Both kids have become a bit cunning.  Harrison is more direct.  If you tell him that he can't play with his new handheld video game, he'll talk you into letting him play one of the "learning" games.  Never fails, though, that I'll let him play "Brain Age 2" and all of a sudden I'll hear the theme to "Star Wars".  When I call him on it - he just says "sorry".  You know how they say it...automatically and yet with a sing-song quality to it that tries to give it some bit of credibility.  It kills me to know that he has figured out that I can't see through the walls when he's in the other room.

Ella is more passive.  She will whine and pester to get something.  She lulls you into thinking that you are the most wonderful, important person in the world and then BAM! - you've allowed her to talk you into two play dates on the same day, a trip to "Michael's" for MORE craft supplies AND ice cream for dessert even though she's WAY too full and can't possibly finish her chicken.
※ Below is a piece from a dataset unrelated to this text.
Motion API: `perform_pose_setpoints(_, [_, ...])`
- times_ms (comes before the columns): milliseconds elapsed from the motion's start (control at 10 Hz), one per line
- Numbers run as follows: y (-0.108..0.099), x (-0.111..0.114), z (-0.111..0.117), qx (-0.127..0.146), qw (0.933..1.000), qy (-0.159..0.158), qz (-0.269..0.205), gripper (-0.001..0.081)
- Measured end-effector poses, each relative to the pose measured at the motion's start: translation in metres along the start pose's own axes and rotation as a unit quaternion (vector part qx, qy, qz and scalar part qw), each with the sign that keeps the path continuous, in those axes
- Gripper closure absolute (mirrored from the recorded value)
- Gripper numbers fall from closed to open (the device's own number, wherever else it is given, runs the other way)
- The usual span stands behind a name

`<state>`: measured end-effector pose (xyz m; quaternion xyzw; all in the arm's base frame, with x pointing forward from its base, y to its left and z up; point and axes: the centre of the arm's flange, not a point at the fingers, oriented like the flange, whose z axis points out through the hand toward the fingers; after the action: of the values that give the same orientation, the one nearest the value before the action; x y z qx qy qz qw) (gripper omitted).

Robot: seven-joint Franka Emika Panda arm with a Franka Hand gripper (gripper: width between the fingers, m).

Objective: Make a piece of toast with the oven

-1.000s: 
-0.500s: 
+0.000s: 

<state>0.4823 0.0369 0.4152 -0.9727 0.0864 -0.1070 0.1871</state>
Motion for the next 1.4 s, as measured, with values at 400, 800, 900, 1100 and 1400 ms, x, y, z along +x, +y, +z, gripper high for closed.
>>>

Put the two together, throw in a public setting and my stress meter goes through the roof.  They giggle and whisper and come up with devious ways to terrorize me with the constant uncertainty that they could embarrass me at any moment.   I have tried deep breathing...I must have pushed that so much with Harrison last year that now he senses when I need to do it and coaxes me into it when we're in a store and they've put their fingerprints on EACH AND EVERY glass showcase in the place.  The breathing works for awhile - as does the valium - but the fear is ever present.  They are getting too smart.  

Damn.

8 comments:

blackbird said...

Their faces are going to stick like that.

Amanda said...

I have two boys, now two and four, and my mantra since the youngest was born has been "FIVE AND SEVEN, FIVE AND SEVEN, FIVE AND SEVEN." I'm glad to hear that life gets (somewhat) easier. I really enjoy reading your blog!
Amanda

Kathy said...

Oh boy...I am so in for it...

Andrea @ Sweet Life said...

My sister and I were 8 and 10 when we strategically let the air out of a whoopie cushion at the EXACT moment the lady at the drive-thru opened the window to talk to my mom. The best part about it? It was hot with no air in the car, and my mom said "oooooooh, that feels so good" as if on cue. It makes me laugh until I cry, even to this day.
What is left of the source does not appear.